## What is needed
In the listing below, print exactly the lines between the line holding "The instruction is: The" and the line holding "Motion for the", inclusive, and no more.

## Data excerpt
*** Block opens ***

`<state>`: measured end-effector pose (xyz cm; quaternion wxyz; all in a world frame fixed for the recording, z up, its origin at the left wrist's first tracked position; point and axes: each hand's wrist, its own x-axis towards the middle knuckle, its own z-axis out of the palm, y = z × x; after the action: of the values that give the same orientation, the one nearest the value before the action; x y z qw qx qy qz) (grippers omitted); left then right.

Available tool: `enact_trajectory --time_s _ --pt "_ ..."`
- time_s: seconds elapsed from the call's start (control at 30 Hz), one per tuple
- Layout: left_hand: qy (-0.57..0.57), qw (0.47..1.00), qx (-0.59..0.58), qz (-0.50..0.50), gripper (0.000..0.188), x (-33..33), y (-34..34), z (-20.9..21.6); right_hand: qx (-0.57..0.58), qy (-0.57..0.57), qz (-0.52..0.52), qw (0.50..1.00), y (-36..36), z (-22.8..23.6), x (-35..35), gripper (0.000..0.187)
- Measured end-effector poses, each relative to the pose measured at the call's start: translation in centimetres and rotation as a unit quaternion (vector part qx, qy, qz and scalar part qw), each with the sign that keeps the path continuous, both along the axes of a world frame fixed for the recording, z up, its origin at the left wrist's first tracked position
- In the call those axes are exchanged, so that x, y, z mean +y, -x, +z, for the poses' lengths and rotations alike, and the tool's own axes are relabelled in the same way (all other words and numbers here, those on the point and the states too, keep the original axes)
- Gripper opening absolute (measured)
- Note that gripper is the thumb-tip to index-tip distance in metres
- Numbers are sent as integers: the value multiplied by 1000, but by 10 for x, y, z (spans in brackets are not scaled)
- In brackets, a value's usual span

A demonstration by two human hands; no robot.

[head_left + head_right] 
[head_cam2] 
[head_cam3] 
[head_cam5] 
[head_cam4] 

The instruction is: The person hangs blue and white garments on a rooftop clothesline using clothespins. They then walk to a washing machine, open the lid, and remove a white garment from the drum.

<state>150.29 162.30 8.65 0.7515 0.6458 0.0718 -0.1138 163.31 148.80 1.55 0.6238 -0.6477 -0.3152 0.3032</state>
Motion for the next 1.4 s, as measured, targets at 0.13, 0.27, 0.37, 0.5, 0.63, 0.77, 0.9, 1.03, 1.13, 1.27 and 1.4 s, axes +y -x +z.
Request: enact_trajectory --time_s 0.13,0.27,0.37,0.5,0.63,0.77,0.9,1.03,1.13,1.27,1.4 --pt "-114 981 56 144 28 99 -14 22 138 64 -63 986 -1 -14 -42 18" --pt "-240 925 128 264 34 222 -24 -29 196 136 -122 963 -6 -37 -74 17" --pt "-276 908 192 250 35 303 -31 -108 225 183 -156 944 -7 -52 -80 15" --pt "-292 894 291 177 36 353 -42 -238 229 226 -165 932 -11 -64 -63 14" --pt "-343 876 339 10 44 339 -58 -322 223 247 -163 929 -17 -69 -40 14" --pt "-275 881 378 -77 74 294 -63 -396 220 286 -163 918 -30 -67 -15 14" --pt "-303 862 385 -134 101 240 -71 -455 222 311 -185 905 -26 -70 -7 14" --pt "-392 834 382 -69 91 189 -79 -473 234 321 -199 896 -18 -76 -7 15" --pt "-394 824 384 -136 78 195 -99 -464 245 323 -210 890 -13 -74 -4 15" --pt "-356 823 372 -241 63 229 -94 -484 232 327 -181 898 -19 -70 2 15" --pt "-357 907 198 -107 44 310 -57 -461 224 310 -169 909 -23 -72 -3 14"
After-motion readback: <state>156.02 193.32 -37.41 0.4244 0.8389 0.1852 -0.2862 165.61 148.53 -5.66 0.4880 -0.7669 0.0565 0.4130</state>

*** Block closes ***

## Written answer
The instruction is: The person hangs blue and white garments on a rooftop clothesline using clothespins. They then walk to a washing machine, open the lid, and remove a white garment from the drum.

<state>150.29 162.30 8.65 0.7515 0.6458 0.0718 -0.1138 163.31 148.80 1.55 0.6238 -0.6477 -0.3152 0.3032</state>
Motion for the next 1.4 s, as measured, targets at 0.13, 0.27, 0.37, 0.5, 0.63, 0.77, 0.9, 1.03, 1.13, 1.27 and 1.4 s, axes +y -x +z.

What needed an answer now has one.